Problem description: Whenever the word "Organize" turns up in a line of the data below, copy that line.

Source material:
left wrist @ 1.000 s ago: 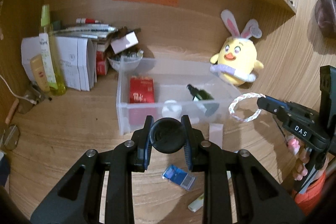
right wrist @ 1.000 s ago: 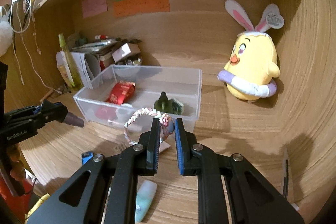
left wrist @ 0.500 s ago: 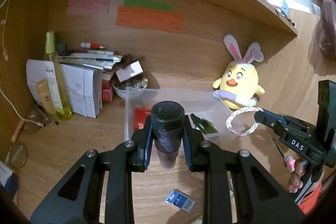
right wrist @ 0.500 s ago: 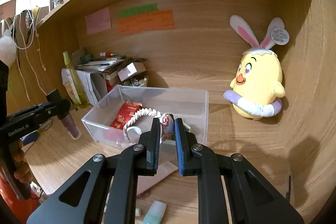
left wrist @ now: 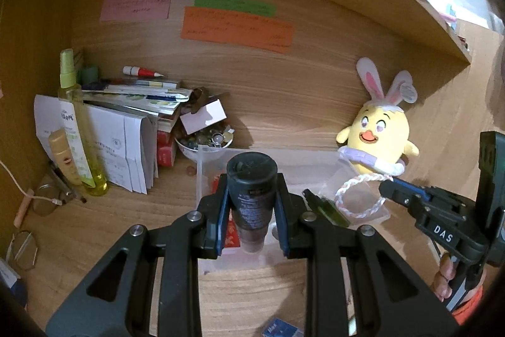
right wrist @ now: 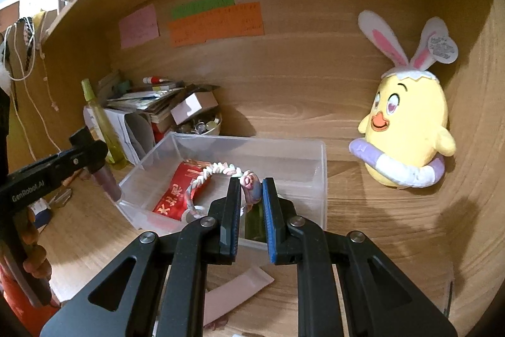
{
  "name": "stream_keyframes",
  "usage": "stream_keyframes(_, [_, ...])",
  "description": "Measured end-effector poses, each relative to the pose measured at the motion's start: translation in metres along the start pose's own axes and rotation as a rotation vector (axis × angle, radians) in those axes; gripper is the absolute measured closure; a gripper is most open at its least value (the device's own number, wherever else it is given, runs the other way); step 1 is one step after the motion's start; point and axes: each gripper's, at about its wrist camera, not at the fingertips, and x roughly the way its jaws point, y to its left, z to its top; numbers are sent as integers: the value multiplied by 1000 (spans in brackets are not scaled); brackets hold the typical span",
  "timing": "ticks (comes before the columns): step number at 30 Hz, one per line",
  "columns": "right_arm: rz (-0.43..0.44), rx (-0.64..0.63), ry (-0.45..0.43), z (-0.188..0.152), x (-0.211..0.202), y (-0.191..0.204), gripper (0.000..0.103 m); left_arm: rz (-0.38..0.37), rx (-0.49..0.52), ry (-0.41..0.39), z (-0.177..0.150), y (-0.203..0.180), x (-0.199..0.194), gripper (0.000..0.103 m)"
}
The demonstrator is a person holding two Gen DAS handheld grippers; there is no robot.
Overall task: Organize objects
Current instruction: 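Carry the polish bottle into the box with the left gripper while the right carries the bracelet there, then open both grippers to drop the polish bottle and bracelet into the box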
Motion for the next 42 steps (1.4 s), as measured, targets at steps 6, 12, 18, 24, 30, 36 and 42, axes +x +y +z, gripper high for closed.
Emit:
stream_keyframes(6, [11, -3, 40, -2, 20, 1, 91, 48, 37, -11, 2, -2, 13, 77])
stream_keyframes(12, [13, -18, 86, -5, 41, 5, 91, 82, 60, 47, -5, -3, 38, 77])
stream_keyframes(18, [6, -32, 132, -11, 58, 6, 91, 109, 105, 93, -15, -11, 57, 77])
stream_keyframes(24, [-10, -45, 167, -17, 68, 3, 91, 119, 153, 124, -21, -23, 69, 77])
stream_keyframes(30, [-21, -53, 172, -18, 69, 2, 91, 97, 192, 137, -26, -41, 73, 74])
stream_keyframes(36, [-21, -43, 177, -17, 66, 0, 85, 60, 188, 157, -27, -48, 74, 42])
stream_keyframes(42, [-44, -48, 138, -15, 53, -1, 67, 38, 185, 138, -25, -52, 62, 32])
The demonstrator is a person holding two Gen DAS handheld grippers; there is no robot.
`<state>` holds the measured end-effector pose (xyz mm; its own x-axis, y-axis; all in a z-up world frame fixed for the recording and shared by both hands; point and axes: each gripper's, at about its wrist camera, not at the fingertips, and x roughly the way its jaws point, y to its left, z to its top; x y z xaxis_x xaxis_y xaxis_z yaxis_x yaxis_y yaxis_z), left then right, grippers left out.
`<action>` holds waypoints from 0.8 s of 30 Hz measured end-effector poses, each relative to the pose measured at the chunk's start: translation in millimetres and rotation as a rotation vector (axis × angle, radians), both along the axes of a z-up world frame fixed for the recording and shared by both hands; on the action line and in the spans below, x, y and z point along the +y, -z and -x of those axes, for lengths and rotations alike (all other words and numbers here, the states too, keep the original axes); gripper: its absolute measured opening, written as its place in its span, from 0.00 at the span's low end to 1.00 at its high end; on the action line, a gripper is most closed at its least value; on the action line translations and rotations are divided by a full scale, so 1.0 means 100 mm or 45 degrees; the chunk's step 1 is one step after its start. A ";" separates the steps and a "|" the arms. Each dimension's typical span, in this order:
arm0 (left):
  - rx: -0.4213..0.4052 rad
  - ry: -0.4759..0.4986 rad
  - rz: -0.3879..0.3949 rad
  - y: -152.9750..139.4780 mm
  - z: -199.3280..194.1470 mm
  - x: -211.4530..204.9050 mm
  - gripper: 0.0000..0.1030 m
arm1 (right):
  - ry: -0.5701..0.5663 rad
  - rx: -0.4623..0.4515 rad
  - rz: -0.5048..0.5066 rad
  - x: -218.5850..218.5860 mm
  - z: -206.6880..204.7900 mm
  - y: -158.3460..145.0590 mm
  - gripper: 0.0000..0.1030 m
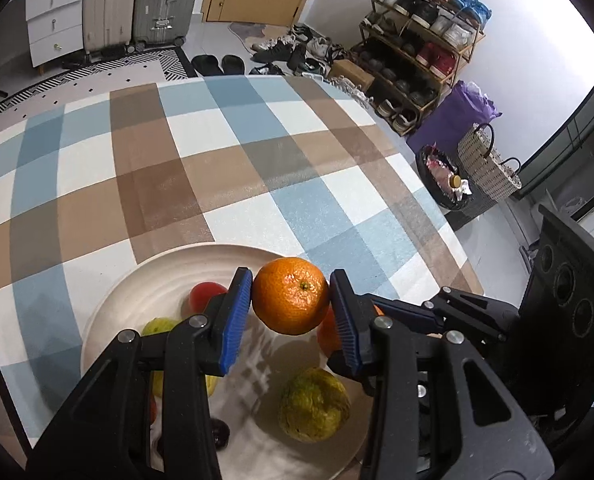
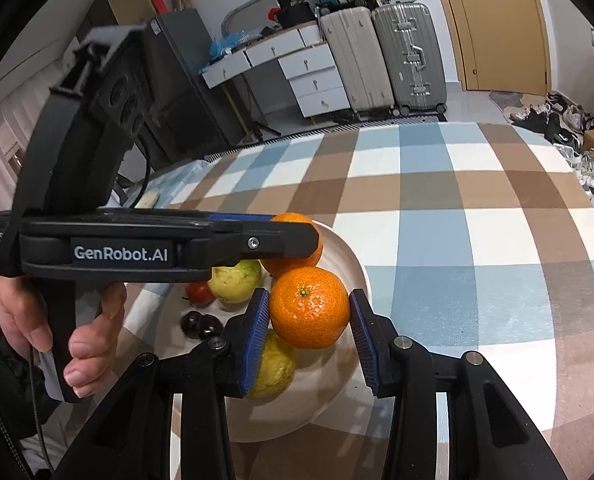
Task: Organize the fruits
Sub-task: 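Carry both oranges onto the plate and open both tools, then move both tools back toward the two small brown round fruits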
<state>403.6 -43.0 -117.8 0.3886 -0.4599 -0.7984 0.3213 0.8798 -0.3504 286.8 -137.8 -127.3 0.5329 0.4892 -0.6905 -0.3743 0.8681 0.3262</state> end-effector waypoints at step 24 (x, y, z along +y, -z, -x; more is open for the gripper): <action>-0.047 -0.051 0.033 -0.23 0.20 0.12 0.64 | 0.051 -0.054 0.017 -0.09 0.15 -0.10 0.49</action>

Result for this exercise:
Overall task: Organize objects
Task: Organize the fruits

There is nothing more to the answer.